[Papillary glioneuronal tumor with highly degenerative pseudopapillary structure accompanied by specific abortive glial cells: a case report].

Recently, unusual examples of tumors of the mixed glioneuronal type have been reported, including the papillary glioneuronal tumor (PGNT). A 23-year-old woman with a 2-3 months history of headache and insomnia presented with a tumor. Neuroimaging showed a right temporal lobe cystic tumor with a mural nodule enhanced by contrast medium. She underwent gross total resection of the tumor. The tumor was histologically marked by a mixture of glial and neural components. A pseudopapillary component was comprised of highly hyalinized vessels surrounded by a single layer of thin spindle cells stained for glial fibrillary acidic protein.
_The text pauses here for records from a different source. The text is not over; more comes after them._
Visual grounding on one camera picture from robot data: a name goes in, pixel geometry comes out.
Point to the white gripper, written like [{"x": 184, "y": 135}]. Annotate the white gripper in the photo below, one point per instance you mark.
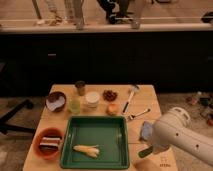
[{"x": 159, "y": 148}]

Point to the blue sponge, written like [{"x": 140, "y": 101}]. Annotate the blue sponge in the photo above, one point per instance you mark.
[{"x": 146, "y": 130}]

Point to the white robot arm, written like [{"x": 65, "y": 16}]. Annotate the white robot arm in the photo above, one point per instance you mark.
[{"x": 172, "y": 129}]

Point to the orange fruit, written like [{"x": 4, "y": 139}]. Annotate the orange fruit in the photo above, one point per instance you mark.
[{"x": 112, "y": 109}]

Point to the black chair base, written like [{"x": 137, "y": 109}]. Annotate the black chair base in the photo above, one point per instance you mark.
[{"x": 5, "y": 127}]

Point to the striped sponge in bowl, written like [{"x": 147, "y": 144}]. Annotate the striped sponge in bowl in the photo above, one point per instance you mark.
[{"x": 50, "y": 142}]

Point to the orange bowl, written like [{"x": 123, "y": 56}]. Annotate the orange bowl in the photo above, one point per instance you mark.
[{"x": 45, "y": 153}]

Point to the green plastic cup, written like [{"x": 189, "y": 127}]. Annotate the green plastic cup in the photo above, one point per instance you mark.
[{"x": 74, "y": 106}]

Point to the spatula with black handle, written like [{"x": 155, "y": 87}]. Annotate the spatula with black handle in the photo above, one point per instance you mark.
[{"x": 134, "y": 89}]

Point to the green plastic tray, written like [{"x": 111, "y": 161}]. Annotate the green plastic tray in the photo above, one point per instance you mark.
[{"x": 108, "y": 133}]
Specific abortive glial cells stained for vimentin/S-100 protein accompanied pseudopapillary structure. Intervening neural areas were occupied by neural cells of varying size, including neurocyte-like cell and ganglionic cells. Ganglionic cells demonstrated abnormal cluster, lack of normal polarity and epiperikaryal immunoreactivity for synaptophysin staining suggesting neural neoplastic nature. No mitotic activity or necrosis was noted. A MIB-1 labeling index was 1.8%. Our patient remains free of disease 33 months after surgical treatment.